Le cinquième album studio du groupe de Washington est un joyeux foutoir. Et quoiqu’ils en disent, le bateau n’est pas franchement en train de couler.
« Nous étions morts avant même que le navire coule ». Comment faut-il prendre ça, de la part des six membres de Modest Mouse, par ailleurs grands adeptes des noms d’album à rallonge ? Un album qu’ils ont du mal à assumer ? Un chant du cygne ?
D’abord, cet opus est marqué par le retour du batteur originel Jeremiah Green mais aussi par la participation de l’ancien guitariste des Smiths Johnny Marr. Initialement prévu pour fin 2006 avec un enregistrement américain, l’album a été repoussé en avril 2007, mis en boîte du coup au Royaume-Uni et en Irlande. Le groupe, méconnu voire mésestimé en France, a certainement signé son album le plus accessible au grand public. Même si on a toujours en tête certains morceaux de bravoure de leurs productions précédentes (“Float On”, “The View”, “The World At Large”, “The Ocean’s Breathes Salty”), l’effet est saisissant dès l’entame de ce cinquième opus.
WWDBTSES est un album aux rebondissements spectaculaires, un voyage heurté entre différents styles de mélodies, différents styles de chants également. On voit de tout, on entend de tout, mais on ne comprend pas toujours tout. Modest Mouse tangue tantôt vers les rivages connus de leurs premiers albums sans concession This Is A Long Drive For Someone With Nothing ou The Lonesome Crowded West, tantôt vers des plages inexplorées.
Le début de l’album est tonitruant avec l’imparable “March Into The Sea”. On entre par la petite porte avec les premières notes qui ressemblent étonnement au début de “The Mariner’s Revenge Song” des Decemberists.
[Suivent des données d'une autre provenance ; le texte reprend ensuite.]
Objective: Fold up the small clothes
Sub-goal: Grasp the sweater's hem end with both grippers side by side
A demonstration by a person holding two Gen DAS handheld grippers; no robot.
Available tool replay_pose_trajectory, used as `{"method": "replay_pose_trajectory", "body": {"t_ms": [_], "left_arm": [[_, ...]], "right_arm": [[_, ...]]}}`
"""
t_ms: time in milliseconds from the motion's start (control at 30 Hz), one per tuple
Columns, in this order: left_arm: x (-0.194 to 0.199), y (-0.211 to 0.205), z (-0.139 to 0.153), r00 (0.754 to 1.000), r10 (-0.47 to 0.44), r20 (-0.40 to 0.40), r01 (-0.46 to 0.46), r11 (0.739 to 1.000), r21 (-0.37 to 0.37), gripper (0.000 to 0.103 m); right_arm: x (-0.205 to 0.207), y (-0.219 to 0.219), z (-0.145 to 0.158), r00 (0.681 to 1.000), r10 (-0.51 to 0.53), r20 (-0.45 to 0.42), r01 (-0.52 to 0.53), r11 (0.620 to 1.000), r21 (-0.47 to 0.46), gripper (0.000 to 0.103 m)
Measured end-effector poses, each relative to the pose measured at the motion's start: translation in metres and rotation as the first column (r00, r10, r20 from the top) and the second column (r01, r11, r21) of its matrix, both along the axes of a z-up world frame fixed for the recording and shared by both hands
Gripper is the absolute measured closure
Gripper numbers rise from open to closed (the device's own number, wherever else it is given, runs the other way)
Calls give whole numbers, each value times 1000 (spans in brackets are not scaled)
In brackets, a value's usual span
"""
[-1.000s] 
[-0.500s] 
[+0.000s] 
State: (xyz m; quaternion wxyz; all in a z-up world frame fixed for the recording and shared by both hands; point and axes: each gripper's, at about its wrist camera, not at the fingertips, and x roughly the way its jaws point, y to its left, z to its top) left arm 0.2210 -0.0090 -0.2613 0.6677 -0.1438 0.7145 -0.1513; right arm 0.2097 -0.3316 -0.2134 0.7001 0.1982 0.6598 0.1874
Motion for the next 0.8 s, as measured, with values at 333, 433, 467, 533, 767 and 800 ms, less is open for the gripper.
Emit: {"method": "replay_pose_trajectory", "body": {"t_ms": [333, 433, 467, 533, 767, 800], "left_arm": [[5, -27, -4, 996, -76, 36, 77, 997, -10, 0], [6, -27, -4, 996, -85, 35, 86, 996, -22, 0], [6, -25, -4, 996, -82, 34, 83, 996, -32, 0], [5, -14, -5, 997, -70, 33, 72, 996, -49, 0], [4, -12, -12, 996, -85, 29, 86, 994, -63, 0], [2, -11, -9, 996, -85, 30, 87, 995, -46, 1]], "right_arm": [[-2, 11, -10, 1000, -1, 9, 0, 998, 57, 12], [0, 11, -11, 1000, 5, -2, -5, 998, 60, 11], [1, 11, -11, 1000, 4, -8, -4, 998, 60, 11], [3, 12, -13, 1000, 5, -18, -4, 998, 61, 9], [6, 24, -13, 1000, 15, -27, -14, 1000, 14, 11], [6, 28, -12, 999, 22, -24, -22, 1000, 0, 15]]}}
Et puis le déchaînement d’un refrain, une lame de fond ponctuée par des râles de satisfaction du chanteur Isaac Brock.
La suite est du même tonneau. “Dashboard”, premier single pop bien élevé et bien enlevé, avec sa rythmique emballante faite de guitares funky convainc avant quelques précieux morceaux : la ballade sonore marquée 90’s “Fire It Up”, le Weezer-like très californien “Florida” ou encore le folk-rock de “Parting Of The Sensory”. Sans oublier “We’ve Got Everything”, son vieux son, son vieux refrain avec la participation du Shins James Mercer.
Mais tout n’est pas rose et certains morceaux sont vraiment futiles. On pense à “Missed The Boat”, “Fly Trapped In A Jar” ou “Education”. Ça se gâte jusqu’à “Steam Engenius” qui vient nous réveiller après le ronronnant et sans saveur “Little Motel”. Puis Modest Mouse nous met une calotte derrière la tête avec le formidable “Spitting Venom” : huit minutes trente de rupture, sans jamais laisser l’auditeur se détacher de ce morceau euphorisant. Et une phrase qui peut éclairer WWDBTSES : « If the damned gave us a road map then we’d know just where to go. Now let it drop ». Pas de route, pas de carte, on s’en fout, on a des idées à la place, on choisit notre cap à l’intuition et cela fonctionne.
A l’arrivée, on a juste envie de leur dire de s’accrocher à la rambarde, et si le bateau coule, après tout, ce sont les rats qui quittent le navire, pas les souris, si modestes soient-elles.